About 20 institutions are attacking an epidemic of customer attrition with new technology known as "rapid-cycle testing."

The problem, "silent attrition," has been affecting the airline and hotel industries for some time, said Seamus McMahon, executive vice president of First Manhattan Consulting Group, which has developed software and procedures for rapid-cycle testing.

Customers "don't stop going to Marriott, they just go there less and less, and it is no longer their preferred place," Mr. McMahon said.

In banking, the customers tend to withdraw their deposits without going so far as to close their accounts.

Rapid-cycle testing combines the rigors of customer profitability analyses with telemarketing. Once strategies for retaining profitable customers are developed, telemarketers are equipped with dialogue scripts to elicit reactions from particular customer types.

The software analyzes preliminary results and adjusts scripts according to the knowledge gained.

At PNC Bank Corp., the procedure was responsible for cutting in half the outflow of its most profitable customers' deposits.

"A lot of the loss in value was in customers staying with us and decreasing their deposits," said Joseph C. Guyaux, executive vice president of PNC Bank Corp. and chief executive officer of the regional bank. "We used rapid-cycle testing to determine where that was occurring and at what rate."

Once the bank determined which of its profitable customer segments were pulling deposits out, it applied the process both "to cure the illness and to prevent" recurrences, Mr. Guyaux said.

Similarly, First Commerce Corp. of New Orleans uncovered the startling fact that silent attrition was responsible for more than 75% of its erosion.

"I was shocked when I saw the information," said Richard M. Carey, senior vice president of client strategy at First Commerce, which was recently acquired by Banc One Corp.

Worse, a substantial share of customers withdrew money to open accounts at other institutions that offered substantially similar products.

"The real problem was that our clients were not informed of our products and services and not convinced of our financial expertise," he said.

Their experiences are not atypical.
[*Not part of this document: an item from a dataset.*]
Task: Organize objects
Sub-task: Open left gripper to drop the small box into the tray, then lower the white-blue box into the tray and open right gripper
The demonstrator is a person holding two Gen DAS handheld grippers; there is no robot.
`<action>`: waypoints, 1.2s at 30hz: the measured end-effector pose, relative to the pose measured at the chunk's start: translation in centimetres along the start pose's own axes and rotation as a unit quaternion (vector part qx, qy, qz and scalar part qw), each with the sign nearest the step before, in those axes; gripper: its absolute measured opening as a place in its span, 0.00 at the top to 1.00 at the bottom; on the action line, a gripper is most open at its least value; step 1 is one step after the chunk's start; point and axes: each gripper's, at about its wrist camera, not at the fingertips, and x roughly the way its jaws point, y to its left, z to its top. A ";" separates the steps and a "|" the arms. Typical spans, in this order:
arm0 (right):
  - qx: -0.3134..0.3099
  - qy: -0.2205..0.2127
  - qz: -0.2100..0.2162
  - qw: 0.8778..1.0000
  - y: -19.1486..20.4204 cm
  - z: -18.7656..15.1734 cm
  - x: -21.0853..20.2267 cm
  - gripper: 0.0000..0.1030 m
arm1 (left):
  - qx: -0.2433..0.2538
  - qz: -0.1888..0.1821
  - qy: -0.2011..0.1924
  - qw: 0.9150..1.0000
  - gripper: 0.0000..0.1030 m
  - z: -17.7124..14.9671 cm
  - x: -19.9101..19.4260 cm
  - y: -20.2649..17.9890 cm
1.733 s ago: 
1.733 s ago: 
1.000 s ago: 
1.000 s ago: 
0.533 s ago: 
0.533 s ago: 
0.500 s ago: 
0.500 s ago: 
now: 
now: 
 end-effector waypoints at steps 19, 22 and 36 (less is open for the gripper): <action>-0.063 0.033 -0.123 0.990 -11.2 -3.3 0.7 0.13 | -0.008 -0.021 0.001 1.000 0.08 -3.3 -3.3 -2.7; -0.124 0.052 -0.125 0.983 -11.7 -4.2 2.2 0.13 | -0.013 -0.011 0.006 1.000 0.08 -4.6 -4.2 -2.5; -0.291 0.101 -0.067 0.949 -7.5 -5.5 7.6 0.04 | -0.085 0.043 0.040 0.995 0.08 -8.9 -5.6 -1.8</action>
Banks alert to signs of deposit runoff can test alternative strategies, including resolving customer complaints or countering rivals' pricing packages.
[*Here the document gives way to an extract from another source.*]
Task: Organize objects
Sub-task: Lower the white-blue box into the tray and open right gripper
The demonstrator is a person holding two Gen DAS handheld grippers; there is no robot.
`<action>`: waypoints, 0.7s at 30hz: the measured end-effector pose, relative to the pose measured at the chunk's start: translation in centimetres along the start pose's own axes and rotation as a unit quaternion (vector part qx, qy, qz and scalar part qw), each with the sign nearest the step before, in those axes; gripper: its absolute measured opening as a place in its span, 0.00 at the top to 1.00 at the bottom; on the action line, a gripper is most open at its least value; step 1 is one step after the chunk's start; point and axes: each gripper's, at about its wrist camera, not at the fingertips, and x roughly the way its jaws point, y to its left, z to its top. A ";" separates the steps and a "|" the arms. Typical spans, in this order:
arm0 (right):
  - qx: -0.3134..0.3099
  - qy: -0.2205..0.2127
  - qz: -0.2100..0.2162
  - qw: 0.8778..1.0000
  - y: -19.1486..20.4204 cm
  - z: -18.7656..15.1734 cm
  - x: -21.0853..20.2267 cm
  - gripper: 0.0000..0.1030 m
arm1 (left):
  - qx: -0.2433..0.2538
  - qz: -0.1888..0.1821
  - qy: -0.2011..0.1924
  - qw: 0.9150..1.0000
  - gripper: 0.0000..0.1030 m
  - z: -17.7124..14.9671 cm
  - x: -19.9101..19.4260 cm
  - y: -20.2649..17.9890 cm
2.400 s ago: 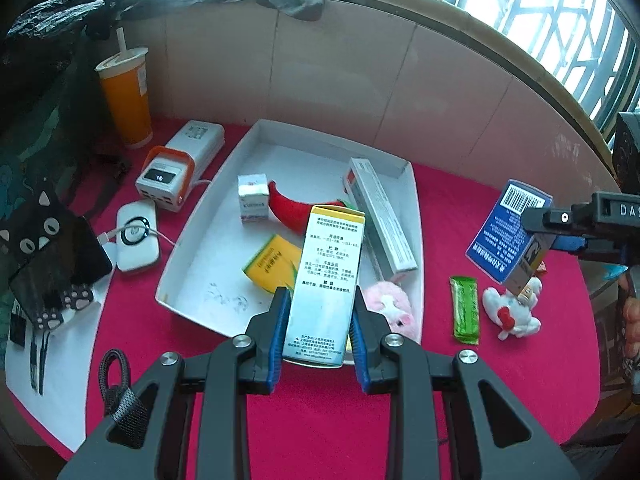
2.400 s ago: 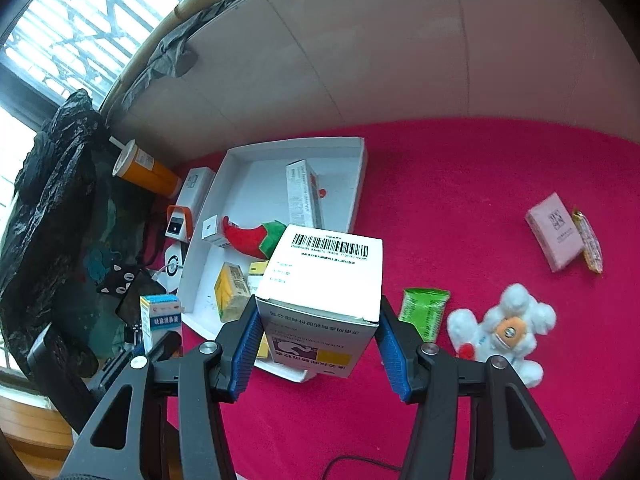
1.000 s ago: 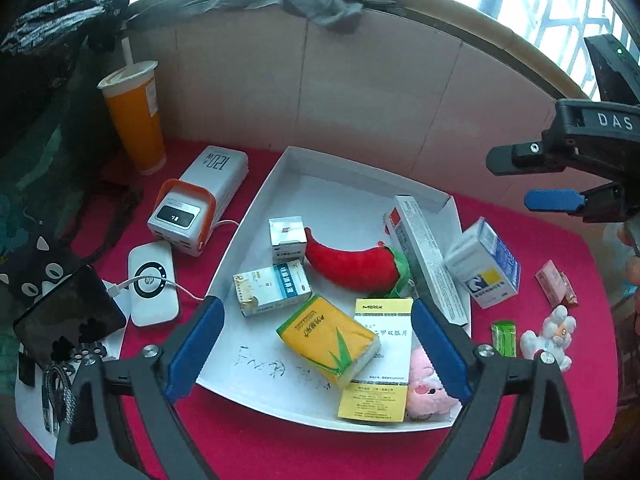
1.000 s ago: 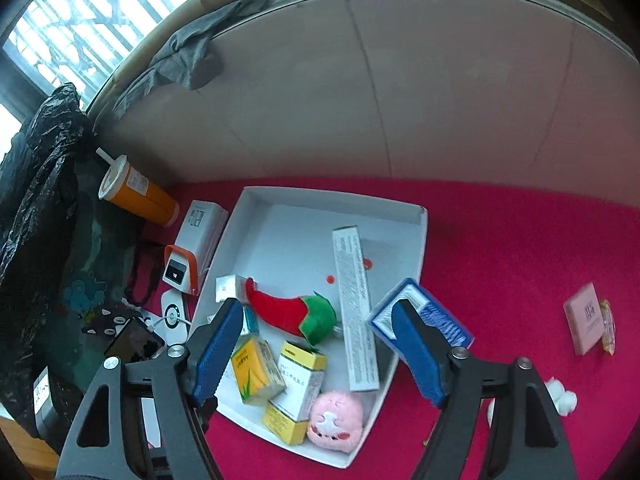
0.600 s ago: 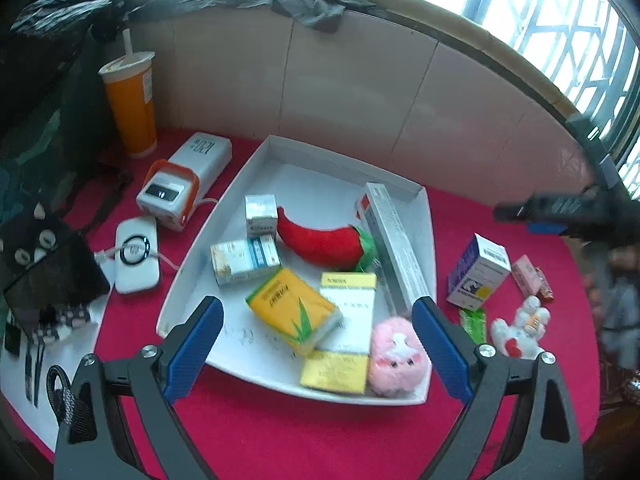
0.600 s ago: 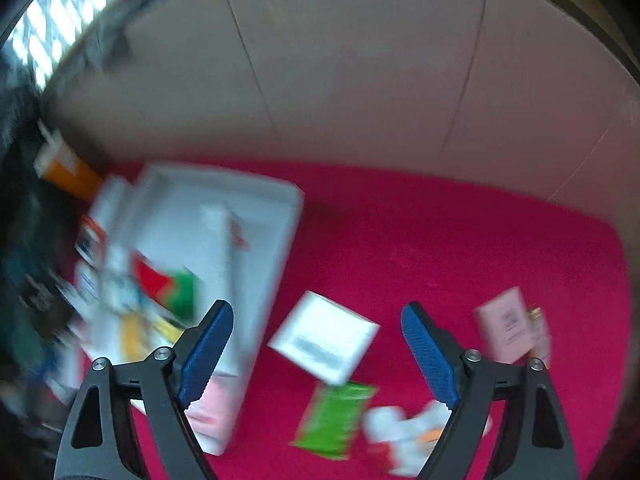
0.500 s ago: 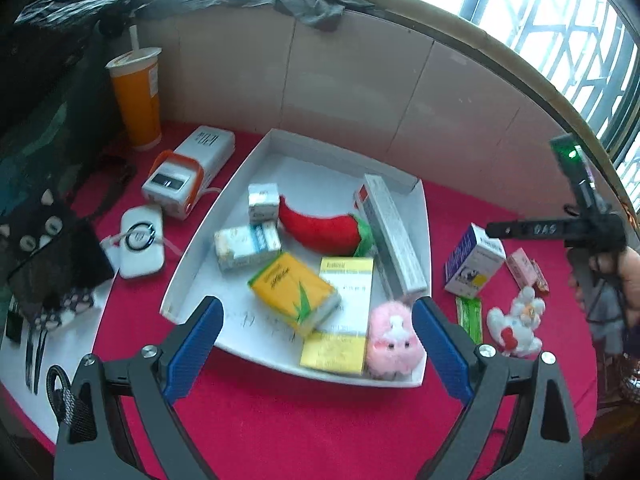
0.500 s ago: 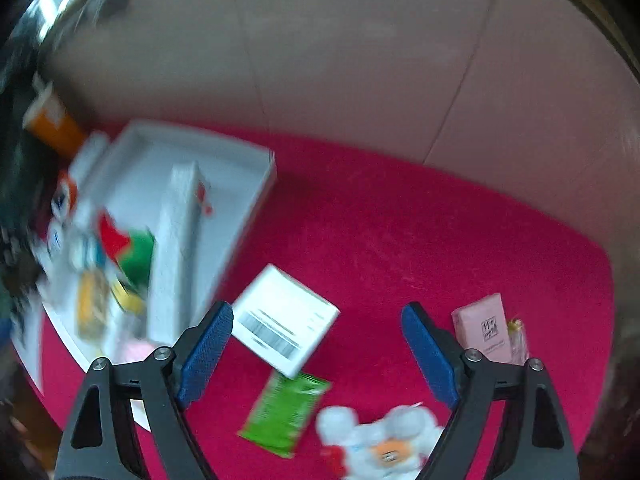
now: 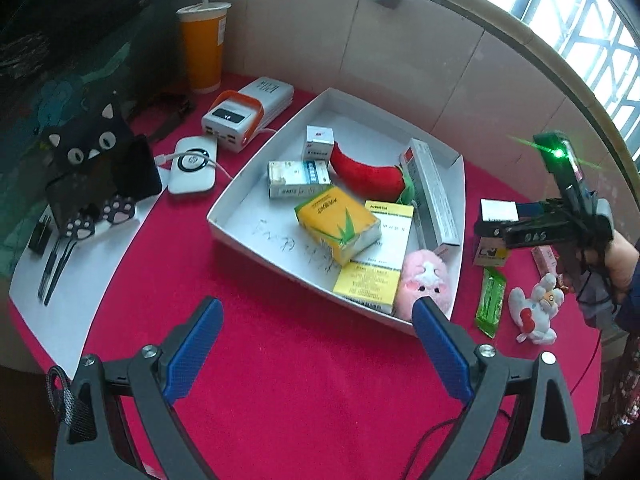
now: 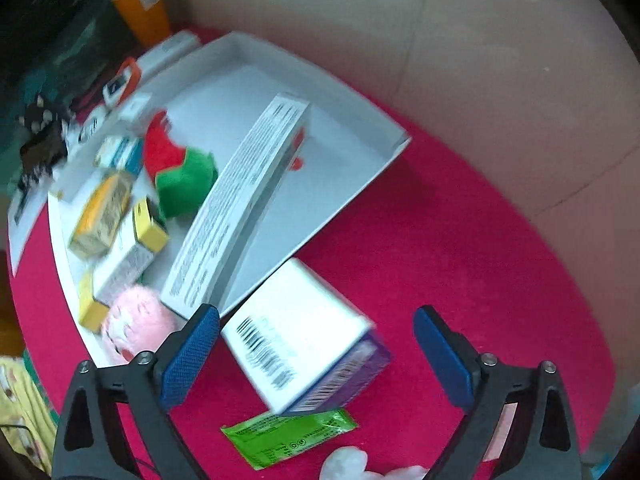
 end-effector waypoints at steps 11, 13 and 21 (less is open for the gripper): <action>-0.103 -0.004 -0.036 0.994 1.1 -1.6 0.0 0.30 | -0.011 0.005 0.008 1.000 0.08 -0.8 -0.4 -1.0; -0.100 -0.007 -0.042 0.994 0.6 -1.8 -0.3 0.31 | -0.010 0.004 0.010 1.000 0.08 -0.9 -0.3 -1.2; -0.013 -0.076 0.022 0.997 -0.8 0.2 -7.0 0.31 | 0.003 -0.014 0.001 1.000 0.08 -0.3 -0.2 -2.3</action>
With its Rapid Cycle Listening Tool software, First Manhattan is "trying to replace alchemy with a 'periodic table of elements' in marketing," Mr. McMahon said.

Besides retention, the process has been used to generate leads for insurance companies, aid in the collection and design of credit card products, and cross-sell to home equity and private banking customers. NationsBank Corp. officials have used the system, acquired from Barnett Banks Inc., in deciding which of the two banks' products it would offer its Florida customers.